╭──

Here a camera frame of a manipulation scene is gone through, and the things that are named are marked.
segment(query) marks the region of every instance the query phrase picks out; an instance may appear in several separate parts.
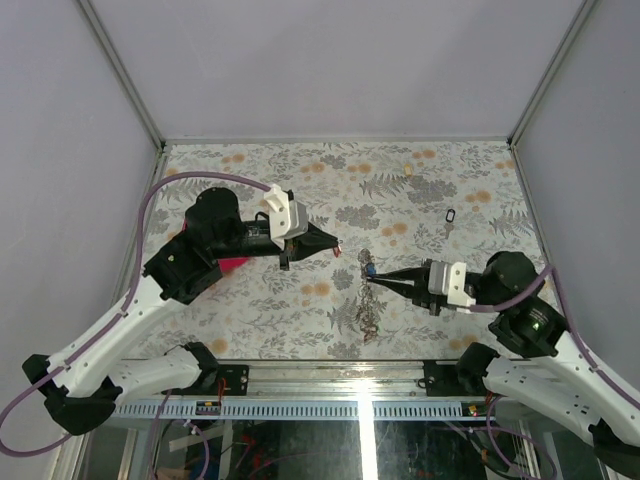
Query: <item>patterned surface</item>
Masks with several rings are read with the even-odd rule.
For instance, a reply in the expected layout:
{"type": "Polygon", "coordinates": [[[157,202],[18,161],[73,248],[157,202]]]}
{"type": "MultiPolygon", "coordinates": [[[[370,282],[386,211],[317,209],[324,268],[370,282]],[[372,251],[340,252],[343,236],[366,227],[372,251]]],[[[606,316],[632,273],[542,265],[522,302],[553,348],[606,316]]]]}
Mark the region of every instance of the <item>patterned surface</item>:
{"type": "MultiPolygon", "coordinates": [[[[418,266],[427,257],[463,260],[480,271],[498,250],[522,250],[538,266],[543,262],[503,142],[173,146],[166,174],[191,170],[293,189],[311,221],[343,241],[344,253],[339,259],[318,254],[289,272],[279,271],[276,258],[252,259],[151,332],[134,356],[199,340],[221,358],[457,358],[472,341],[496,346],[486,328],[492,316],[445,311],[430,317],[380,287],[379,336],[364,345],[354,322],[358,252],[369,248],[379,272],[418,266]],[[407,163],[412,177],[404,174],[407,163]],[[456,217],[447,239],[449,208],[456,217]]],[[[223,183],[190,179],[159,194],[147,257],[180,229],[197,194],[216,184],[223,183]]],[[[230,188],[244,219],[265,208],[261,192],[230,188]]]]}

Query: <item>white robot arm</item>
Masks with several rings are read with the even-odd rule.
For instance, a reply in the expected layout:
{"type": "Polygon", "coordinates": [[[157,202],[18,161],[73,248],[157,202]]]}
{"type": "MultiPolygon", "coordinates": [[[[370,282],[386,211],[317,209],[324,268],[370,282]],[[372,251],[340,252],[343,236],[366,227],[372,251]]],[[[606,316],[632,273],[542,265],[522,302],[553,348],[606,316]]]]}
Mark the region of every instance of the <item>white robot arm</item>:
{"type": "Polygon", "coordinates": [[[640,392],[585,346],[615,388],[605,382],[581,353],[567,320],[537,296],[543,286],[539,278],[523,253],[499,252],[481,274],[467,272],[462,263],[427,260],[418,268],[373,274],[369,281],[410,298],[432,315],[441,308],[499,312],[489,325],[498,341],[563,383],[518,368],[479,343],[470,345],[458,361],[460,382],[470,393],[488,390],[508,396],[552,418],[593,446],[611,468],[640,478],[640,392]],[[397,283],[407,280],[414,285],[397,283]]]}
{"type": "Polygon", "coordinates": [[[59,352],[32,355],[24,362],[32,384],[62,367],[40,388],[45,407],[58,424],[72,435],[81,435],[102,424],[123,403],[169,389],[195,388],[206,393],[216,384],[218,363],[202,343],[177,346],[150,360],[122,359],[154,326],[222,278],[219,259],[278,256],[280,268],[288,270],[290,261],[339,249],[336,237],[308,222],[304,205],[291,192],[273,185],[264,198],[269,215],[242,222],[231,190],[202,192],[185,214],[183,231],[145,264],[126,311],[122,310],[125,295],[59,352]],[[109,328],[118,314],[122,318],[109,328]],[[96,335],[102,336],[84,350],[96,335]],[[74,355],[75,361],[69,361],[74,355]]]}

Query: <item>gray wall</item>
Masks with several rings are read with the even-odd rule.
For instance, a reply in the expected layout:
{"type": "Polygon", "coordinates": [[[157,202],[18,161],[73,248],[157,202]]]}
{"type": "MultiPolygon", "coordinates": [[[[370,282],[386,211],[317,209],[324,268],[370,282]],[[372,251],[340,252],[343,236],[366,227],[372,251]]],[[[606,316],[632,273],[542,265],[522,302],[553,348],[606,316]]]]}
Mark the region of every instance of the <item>gray wall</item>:
{"type": "Polygon", "coordinates": [[[640,2],[602,2],[519,146],[586,341],[640,387],[640,2]]]}
{"type": "MultiPolygon", "coordinates": [[[[0,2],[0,405],[22,362],[65,346],[111,302],[154,150],[70,0],[0,2]]],[[[10,416],[16,449],[58,438],[42,397],[10,416]]],[[[0,455],[40,479],[48,456],[0,455]]]]}
{"type": "Polygon", "coordinates": [[[582,0],[94,0],[160,130],[506,137],[582,0]]]}

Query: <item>white plastic bracket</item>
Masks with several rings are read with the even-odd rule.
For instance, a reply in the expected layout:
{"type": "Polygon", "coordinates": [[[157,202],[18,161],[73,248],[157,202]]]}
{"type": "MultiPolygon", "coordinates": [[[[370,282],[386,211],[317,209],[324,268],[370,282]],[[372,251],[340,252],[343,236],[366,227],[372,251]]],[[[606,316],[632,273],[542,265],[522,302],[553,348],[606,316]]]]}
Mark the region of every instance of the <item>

╰──

One exact copy of the data, no pictures: write it out line for line.

> _Answer to this problem_
Here a camera frame of a manipulation scene is gone through, and the things that are named are marked.
segment(query) marks the region of every instance the query phrase picks out; an instance may appear in several separate parts.
Query: <item>patterned surface</item>
Masks with several rings are read with the even-odd rule.
For instance, a reply in the expected layout:
{"type": "Polygon", "coordinates": [[[157,202],[18,161],[73,248],[157,202]]]}
{"type": "MultiPolygon", "coordinates": [[[[370,282],[386,211],[317,209],[324,268],[370,282]],[[372,251],[340,252],[343,236],[366,227],[372,251]]],[[[606,316],[632,273],[542,265],[522,302],[553,348],[606,316]]]]}
Mark the region of every instance of the <item>patterned surface</item>:
{"type": "MultiPolygon", "coordinates": [[[[418,266],[427,257],[463,260],[480,271],[498,250],[522,250],[538,266],[543,262],[503,142],[173,146],[166,174],[191,170],[293,189],[311,221],[343,241],[344,253],[339,259],[318,254],[289,272],[279,271],[276,258],[252,259],[151,332],[134,356],[199,340],[221,358],[457,358],[472,341],[496,346],[486,328],[492,316],[445,311],[430,317],[380,287],[379,336],[364,345],[354,322],[358,252],[369,248],[379,272],[418,266]],[[407,163],[412,177],[404,174],[407,163]],[[456,217],[447,239],[449,208],[456,217]]],[[[223,183],[190,179],[159,194],[147,257],[180,229],[197,194],[216,184],[223,183]]],[[[230,188],[244,219],[265,208],[261,192],[230,188]]]]}

Query: <item>white robot arm</item>
Masks with several rings are read with the even-odd rule.
For instance, a reply in the expected layout:
{"type": "Polygon", "coordinates": [[[157,202],[18,161],[73,248],[157,202]]]}
{"type": "MultiPolygon", "coordinates": [[[[370,282],[386,211],[317,209],[324,268],[370,282]],[[372,251],[340,252],[343,236],[366,227],[372,251]]],[[[606,316],[632,273],[542,265],[522,302],[553,348],[606,316]]]]}
Mark the region of every instance of the <item>white robot arm</item>:
{"type": "Polygon", "coordinates": [[[640,392],[585,346],[615,388],[605,382],[581,353],[567,320],[537,296],[543,286],[539,278],[523,253],[499,252],[481,274],[467,272],[462,263],[427,260],[418,268],[373,274],[369,281],[410,298],[432,315],[441,308],[499,312],[489,325],[498,341],[563,383],[518,368],[479,343],[470,345],[458,361],[460,382],[470,393],[488,390],[508,396],[552,418],[593,446],[611,468],[640,478],[640,392]],[[397,283],[407,280],[414,285],[397,283]]]}
{"type": "Polygon", "coordinates": [[[59,352],[32,355],[24,362],[32,384],[62,367],[40,388],[45,407],[58,424],[72,435],[81,435],[102,424],[123,403],[169,389],[195,388],[206,393],[216,384],[218,363],[202,343],[177,346],[150,360],[122,359],[154,326],[222,278],[219,259],[278,256],[280,268],[288,270],[290,261],[339,249],[336,237],[308,222],[304,205],[291,192],[273,185],[264,198],[269,215],[242,222],[231,190],[202,192],[185,214],[183,231],[145,264],[126,311],[122,310],[125,295],[59,352]],[[109,328],[118,314],[122,318],[109,328]],[[96,335],[102,336],[84,350],[96,335]],[[74,355],[75,361],[69,361],[74,355]]]}

Query: <item>gray wall</item>
Masks with several rings are read with the even-odd rule.
For instance, a reply in the expected layout:
{"type": "Polygon", "coordinates": [[[157,202],[18,161],[73,248],[157,202]]]}
{"type": "MultiPolygon", "coordinates": [[[[370,282],[386,211],[317,209],[324,268],[370,282]],[[372,251],[340,252],[343,236],[366,227],[372,251]]],[[[606,316],[632,273],[542,265],[522,302],[553,348],[606,316]]]]}
Mark the region of every instance of the <item>gray wall</item>:
{"type": "Polygon", "coordinates": [[[640,2],[602,2],[519,146],[586,341],[640,387],[640,2]]]}
{"type": "MultiPolygon", "coordinates": [[[[0,2],[0,405],[22,362],[65,346],[111,302],[154,150],[70,0],[0,2]]],[[[10,416],[16,449],[58,438],[42,397],[10,416]]],[[[0,455],[40,479],[48,456],[0,455]]]]}
{"type": "Polygon", "coordinates": [[[582,0],[94,0],[160,130],[506,137],[582,0]]]}

Query: <item>white plastic bracket</item>
Masks with several rings are read with the even-odd rule.
For instance, a reply in the expected layout:
{"type": "Polygon", "coordinates": [[[157,202],[18,161],[73,248],[157,202]]]}
{"type": "MultiPolygon", "coordinates": [[[[370,282],[386,211],[317,209],[324,268],[370,282]],[[372,251],[340,252],[343,236],[366,227],[372,251]]],[[[606,316],[632,273],[542,265],[522,302],[553,348],[606,316]]]]}
Mark the region of every instance of the <item>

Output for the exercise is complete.